* [ASSIGNMENT]:
Report every line of the material that contains the string "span".

*****

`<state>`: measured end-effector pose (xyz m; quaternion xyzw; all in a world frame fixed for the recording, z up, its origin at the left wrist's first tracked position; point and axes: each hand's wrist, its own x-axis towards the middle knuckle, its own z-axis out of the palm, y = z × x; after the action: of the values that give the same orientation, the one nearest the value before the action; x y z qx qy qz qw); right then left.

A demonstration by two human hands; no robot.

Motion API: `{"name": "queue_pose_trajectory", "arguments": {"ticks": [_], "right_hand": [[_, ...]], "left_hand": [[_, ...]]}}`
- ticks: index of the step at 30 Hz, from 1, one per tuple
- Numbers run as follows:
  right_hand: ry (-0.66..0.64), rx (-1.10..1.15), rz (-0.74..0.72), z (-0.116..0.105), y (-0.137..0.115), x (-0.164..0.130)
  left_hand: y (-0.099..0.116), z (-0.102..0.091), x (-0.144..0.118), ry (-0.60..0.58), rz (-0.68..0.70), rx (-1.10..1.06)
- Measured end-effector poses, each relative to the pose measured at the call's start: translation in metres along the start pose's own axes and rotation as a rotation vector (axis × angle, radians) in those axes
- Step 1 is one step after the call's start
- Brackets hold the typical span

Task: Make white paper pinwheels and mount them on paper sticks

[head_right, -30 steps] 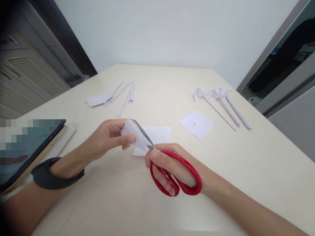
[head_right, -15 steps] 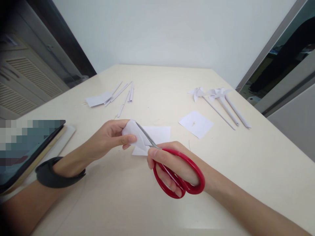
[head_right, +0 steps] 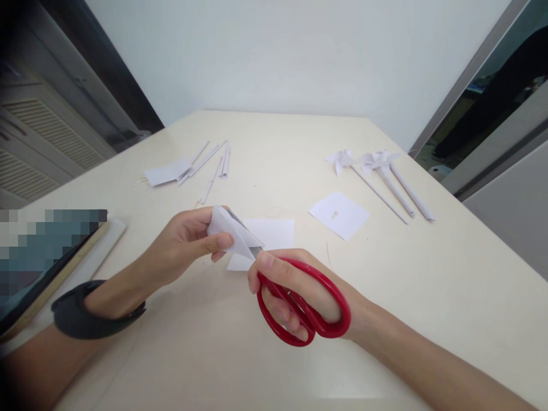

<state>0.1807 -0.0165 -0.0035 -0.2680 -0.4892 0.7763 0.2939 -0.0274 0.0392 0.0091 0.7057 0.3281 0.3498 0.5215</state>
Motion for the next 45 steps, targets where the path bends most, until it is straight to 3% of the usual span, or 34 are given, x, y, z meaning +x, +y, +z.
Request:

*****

* [REPLY]:
- Brackets hold the typical span
Motion for the next 45 steps, targets where the path bends most, until it is straight to 3% of the usual span, or 34 are given, x, y, z meaning +x, +y, +z.

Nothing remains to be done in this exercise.